See our latest analysis for SandRidge Energy

earnings-and-revenue-history
NYSE:SD Earnings and Revenue History August 19th 2021

Examining Cashflow Against SandRidge Energy's Earnings

In high finance, the key ratio used to measure how well a company converts reported profits into free cash flow (FCF) is the accrual ratio (from cashflow). To get the accrual ratio we first subtract FCF from profit for a period, and then divide that number by the average operating assets for the period. The ratio shows us how much a company's profit exceeds its FCF.

Therefore, it's actually considered a good thing when a company has a negative accrual ratio, but a bad thing if its accrual ratio is positive. While having an accrual ratio above zero is of little concern, we do think it's worth noting when a company has a relatively high accrual ratio. That's because some academic studies have suggested that high accruals ratios tend to lead to lower profit or less profit growth.

Over the twelve months to June 2021, SandRidge Energy recorded an accrual ratio of -0.24. Therefore, its statutory earnings were very significantly less than its free cashflow. Indeed, in the last twelve months it reported free cash flow of US$42m, well over the US$2.39m it reported in profit. Notably, SandRidge Energy had negative free cash flow last year, so the US$42m it produced this year was a welcome improvement. Having said that, there is more to the story. The accrual ratio is reflecting the impact of unusual items on statutory profit, at least in part.

Note: we always recommend investors check balance sheet strength. Click here to be taken to our balance sheet analysis of SandRidge Energy.
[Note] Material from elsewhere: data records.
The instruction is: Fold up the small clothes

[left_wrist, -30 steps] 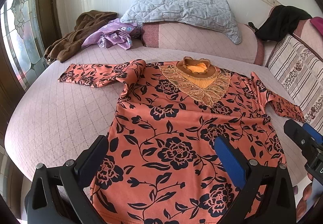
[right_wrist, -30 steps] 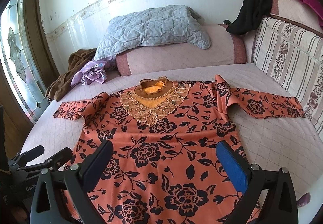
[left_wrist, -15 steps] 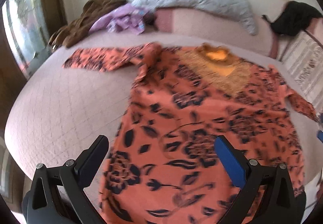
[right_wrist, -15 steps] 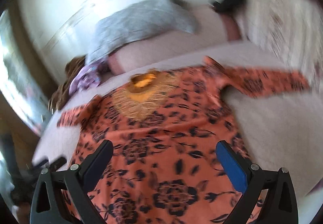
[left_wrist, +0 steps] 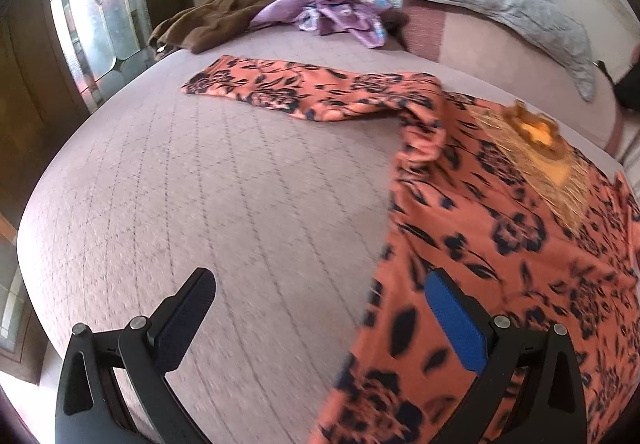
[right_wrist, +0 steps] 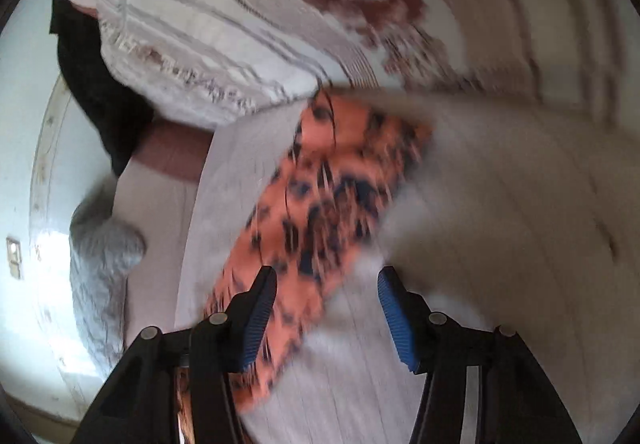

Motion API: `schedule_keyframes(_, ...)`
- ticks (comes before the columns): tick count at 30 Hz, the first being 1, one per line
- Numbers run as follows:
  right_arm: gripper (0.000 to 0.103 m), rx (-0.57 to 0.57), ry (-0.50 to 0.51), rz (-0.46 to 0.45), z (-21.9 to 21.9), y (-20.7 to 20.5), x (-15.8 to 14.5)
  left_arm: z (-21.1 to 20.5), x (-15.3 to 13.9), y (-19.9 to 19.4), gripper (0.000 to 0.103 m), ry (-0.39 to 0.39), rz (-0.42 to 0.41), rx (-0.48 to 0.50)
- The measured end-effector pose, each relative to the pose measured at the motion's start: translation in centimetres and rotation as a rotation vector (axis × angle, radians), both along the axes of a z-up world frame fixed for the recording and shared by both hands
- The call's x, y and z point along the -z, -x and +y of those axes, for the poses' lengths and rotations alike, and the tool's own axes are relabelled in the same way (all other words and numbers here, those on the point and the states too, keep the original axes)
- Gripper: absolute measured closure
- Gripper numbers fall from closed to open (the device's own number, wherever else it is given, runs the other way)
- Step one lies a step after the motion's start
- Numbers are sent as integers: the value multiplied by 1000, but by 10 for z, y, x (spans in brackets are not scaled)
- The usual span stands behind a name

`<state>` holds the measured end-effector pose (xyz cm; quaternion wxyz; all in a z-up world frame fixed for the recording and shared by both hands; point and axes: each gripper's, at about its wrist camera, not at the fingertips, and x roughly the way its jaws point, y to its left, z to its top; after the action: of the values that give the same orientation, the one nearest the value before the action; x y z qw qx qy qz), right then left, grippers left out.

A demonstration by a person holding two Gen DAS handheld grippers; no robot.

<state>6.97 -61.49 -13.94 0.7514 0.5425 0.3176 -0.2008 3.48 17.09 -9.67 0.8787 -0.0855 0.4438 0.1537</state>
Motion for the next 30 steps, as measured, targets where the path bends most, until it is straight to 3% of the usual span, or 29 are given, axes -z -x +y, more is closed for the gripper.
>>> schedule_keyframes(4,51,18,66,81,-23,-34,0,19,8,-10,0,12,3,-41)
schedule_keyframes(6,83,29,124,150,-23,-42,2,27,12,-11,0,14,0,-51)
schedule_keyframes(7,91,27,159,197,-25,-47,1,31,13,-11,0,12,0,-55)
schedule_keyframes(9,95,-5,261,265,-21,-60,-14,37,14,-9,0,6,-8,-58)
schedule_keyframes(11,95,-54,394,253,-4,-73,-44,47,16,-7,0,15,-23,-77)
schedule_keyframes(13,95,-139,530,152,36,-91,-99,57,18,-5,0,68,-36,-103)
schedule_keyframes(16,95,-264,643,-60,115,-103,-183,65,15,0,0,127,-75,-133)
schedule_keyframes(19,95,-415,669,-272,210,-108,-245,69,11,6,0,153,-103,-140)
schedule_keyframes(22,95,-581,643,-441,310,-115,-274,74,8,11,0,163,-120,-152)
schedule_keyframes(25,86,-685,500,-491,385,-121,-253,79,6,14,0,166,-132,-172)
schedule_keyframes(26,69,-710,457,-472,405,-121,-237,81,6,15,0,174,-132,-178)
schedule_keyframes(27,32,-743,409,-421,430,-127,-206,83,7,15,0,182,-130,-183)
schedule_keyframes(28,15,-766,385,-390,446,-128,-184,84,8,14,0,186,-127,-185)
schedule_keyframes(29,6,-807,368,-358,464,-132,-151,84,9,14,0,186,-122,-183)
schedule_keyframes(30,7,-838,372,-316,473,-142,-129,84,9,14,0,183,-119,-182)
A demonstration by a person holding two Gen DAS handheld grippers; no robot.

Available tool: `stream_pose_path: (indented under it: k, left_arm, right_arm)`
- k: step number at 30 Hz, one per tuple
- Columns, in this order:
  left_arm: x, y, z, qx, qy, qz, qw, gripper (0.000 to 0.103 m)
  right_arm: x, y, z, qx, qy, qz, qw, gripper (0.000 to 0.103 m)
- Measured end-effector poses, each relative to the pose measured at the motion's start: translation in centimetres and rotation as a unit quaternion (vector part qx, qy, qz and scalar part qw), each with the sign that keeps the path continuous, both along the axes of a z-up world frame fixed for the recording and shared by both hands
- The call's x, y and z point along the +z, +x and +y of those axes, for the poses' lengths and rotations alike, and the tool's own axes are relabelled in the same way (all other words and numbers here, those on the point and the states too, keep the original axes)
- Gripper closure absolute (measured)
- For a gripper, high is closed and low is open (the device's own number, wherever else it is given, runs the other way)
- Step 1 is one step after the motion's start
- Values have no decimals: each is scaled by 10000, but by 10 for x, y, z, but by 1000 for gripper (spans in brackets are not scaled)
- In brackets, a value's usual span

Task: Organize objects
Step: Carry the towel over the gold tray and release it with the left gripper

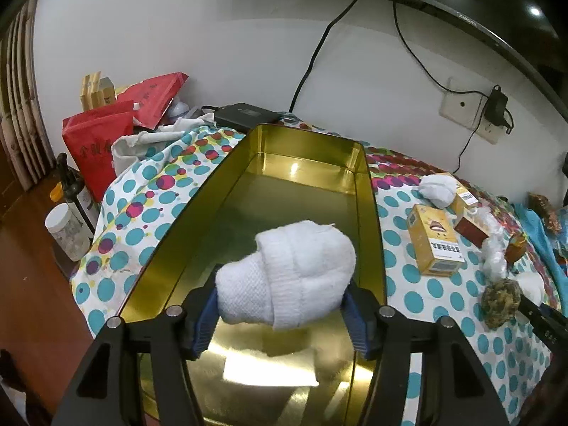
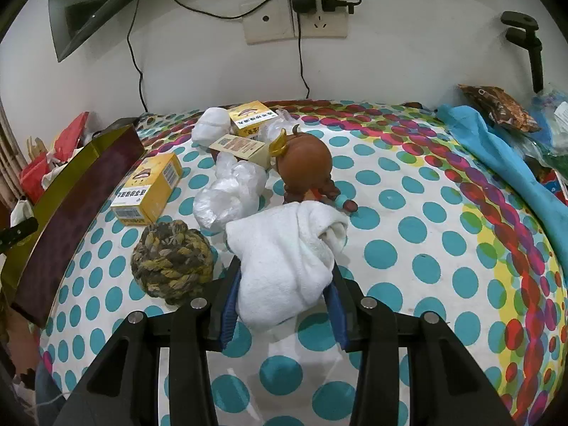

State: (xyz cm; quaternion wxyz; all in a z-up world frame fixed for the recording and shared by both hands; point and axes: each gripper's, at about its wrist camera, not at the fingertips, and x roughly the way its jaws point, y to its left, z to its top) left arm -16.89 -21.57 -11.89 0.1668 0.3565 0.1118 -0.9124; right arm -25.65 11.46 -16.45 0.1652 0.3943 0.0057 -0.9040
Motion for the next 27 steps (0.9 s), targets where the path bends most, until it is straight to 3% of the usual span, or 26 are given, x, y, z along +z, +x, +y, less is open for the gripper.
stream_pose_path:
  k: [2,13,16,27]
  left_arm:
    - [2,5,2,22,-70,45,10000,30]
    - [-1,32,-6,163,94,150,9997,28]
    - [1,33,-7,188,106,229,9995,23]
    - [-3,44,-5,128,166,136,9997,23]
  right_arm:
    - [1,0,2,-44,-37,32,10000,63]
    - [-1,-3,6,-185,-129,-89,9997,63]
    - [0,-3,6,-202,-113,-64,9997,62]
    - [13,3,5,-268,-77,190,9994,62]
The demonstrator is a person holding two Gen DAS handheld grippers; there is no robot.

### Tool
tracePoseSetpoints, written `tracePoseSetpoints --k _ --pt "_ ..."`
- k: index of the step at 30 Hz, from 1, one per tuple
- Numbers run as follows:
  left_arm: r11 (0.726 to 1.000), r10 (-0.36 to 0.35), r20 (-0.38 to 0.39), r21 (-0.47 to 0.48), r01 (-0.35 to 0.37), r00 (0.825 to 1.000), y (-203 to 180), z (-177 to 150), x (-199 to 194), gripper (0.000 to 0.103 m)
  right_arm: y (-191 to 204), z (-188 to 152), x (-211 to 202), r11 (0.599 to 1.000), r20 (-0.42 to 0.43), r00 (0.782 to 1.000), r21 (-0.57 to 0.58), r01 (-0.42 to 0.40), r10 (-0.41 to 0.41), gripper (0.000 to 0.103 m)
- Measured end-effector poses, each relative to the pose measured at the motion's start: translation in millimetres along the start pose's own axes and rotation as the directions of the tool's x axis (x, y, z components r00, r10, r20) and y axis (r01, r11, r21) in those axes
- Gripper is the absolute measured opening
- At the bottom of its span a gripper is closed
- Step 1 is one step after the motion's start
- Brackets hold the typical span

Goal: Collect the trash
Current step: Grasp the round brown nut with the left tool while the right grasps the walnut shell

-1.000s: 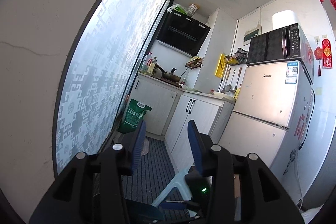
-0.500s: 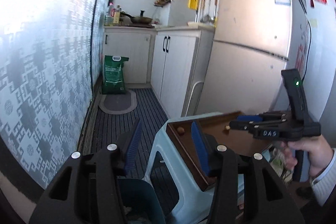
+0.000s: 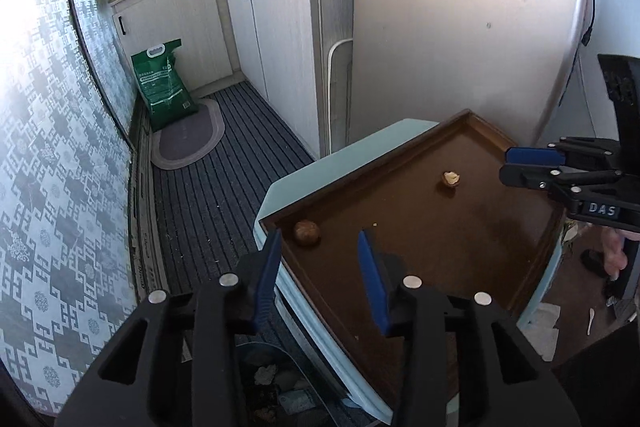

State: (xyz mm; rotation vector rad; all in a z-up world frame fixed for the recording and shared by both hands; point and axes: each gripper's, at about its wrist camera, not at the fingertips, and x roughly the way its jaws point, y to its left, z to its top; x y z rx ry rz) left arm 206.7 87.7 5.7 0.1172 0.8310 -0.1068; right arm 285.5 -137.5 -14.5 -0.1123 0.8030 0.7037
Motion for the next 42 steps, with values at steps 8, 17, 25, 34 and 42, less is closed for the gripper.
tracePoseSetpoints --k 8,17,25,34,42 --pt "0.995 0.073 -0.091 0.068 -0.067 0.993 1 7 36 0.041 -1 0 -3 1.0 0.01 1.0 0.005 -0.015 0.015 0.032" --pt "0.994 0.091 -0.15 0.077 -0.08 0.985 -3 22 47 0.03 0 4 -7 1.0 0.027 0.999 0.018 -0.025 0.024 0.031" --pt "0.994 0.1 -0.236 0.063 -0.087 0.967 -5 24 62 0.031 6 7 -9 0.999 0.035 0.999 0.015 -0.03 0.03 0.032" --pt "0.999 0.033 -0.246 -0.005 -0.035 0.969 1 27 66 0.036 5 3 2 0.999 0.001 1.0 0.027 -0.03 0.03 0.032" --pt "0.999 -0.004 -0.235 0.034 0.012 0.972 -14 24 62 0.038 6 4 3 0.999 0.001 1.0 0.022 -0.025 0.025 0.032"
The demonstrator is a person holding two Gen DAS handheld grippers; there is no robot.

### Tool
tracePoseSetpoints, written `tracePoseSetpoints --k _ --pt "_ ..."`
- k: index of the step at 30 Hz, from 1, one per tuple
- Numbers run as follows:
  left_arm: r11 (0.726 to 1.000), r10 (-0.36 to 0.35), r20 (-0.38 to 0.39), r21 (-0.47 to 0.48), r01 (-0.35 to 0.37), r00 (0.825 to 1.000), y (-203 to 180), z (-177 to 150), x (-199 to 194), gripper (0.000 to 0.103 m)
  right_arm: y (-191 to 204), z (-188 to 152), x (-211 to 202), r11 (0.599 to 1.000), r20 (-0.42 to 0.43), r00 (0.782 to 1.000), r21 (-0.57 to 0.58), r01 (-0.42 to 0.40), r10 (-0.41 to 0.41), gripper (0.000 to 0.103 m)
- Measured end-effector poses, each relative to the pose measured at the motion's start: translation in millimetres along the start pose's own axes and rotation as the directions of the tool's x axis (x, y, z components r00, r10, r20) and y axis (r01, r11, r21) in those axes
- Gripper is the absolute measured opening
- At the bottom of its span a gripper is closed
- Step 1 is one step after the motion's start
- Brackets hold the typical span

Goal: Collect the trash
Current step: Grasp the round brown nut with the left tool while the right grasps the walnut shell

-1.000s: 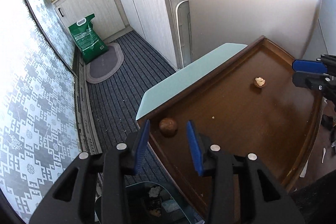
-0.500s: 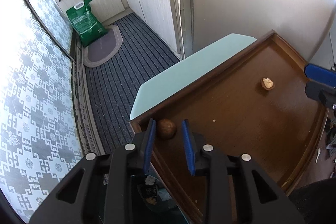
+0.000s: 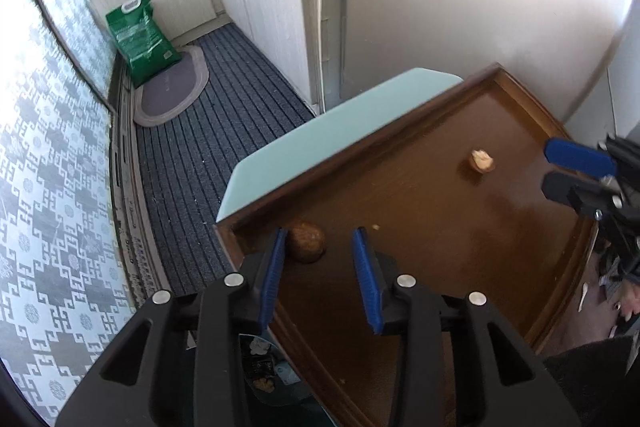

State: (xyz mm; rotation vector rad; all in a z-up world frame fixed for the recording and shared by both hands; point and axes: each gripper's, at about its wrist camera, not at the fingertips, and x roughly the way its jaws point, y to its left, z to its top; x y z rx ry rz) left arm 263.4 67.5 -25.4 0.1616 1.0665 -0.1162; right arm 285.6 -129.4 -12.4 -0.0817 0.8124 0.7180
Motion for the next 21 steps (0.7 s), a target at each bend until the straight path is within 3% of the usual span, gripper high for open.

The Impact Of Unusual Items On Profit

SandRidge Energy's profit was reduced by unusual items worth US$37m in the last twelve months, and this helped it produce high cash conversion, as reflected by its unusual items. In a scenario where those unusual items included non-cash charges, we'd expect to see a strong accrual ratio, which is exactly what has happened in this case. It's never great to see unusual items costing the company profits, but on the upside, things might improve sooner rather than later. We looked at thousands of listed companies and found that unusual items are very often one-off in nature. And that's hardly a surprise given these line items are considered unusual. In the twelve months to June 2021, SandRidge Energy had a big unusual items expense. As a result, we can surmise that the unusual items made its statutory profit significantly weaker than it would otherwise be.

Our Take On SandRidge Energy's Profit Performance

In conclusion, both SandRidge Energy's accrual ratio and its unusual items suggest that its statutory earnings are probably reasonably conservative. Based on these factors, we think SandRidge Energy's underlying earnings potential is as good as, or probably even better, than the statutory profit makes it seem! So if you'd like to dive deeper into this stock, it's crucial to consider any risks it's facing. Case in point: We've spotted 3 warning signs for SandRidge Energy you should be aware of.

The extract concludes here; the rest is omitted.